*** GIVEN DATA ***

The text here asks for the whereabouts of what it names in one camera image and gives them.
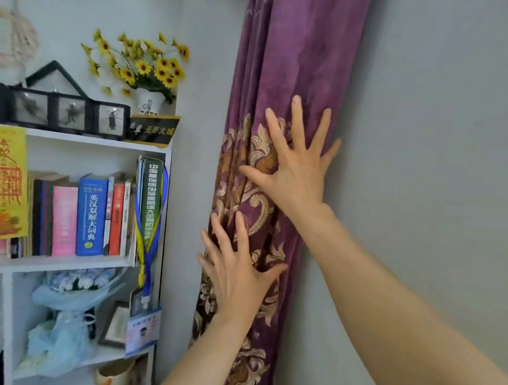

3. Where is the tan round container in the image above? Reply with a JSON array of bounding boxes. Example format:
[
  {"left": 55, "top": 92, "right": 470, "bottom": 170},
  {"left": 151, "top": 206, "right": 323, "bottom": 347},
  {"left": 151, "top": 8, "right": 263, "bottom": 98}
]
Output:
[{"left": 96, "top": 356, "right": 138, "bottom": 385}]

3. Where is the yellow artificial sunflower bunch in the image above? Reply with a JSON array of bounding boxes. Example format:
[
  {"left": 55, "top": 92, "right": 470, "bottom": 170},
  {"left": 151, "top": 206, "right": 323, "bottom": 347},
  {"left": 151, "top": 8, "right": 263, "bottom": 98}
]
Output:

*** End of GIVEN DATA ***

The result is a copy of every line above where the word "with" shows up.

### EXERCISE SOLUTION
3. Where is the tan round container in the image above? Reply with a JSON array of bounding boxes. Example format:
3. Where is the yellow artificial sunflower bunch in the image above? Reply with a JSON array of bounding boxes. Example format:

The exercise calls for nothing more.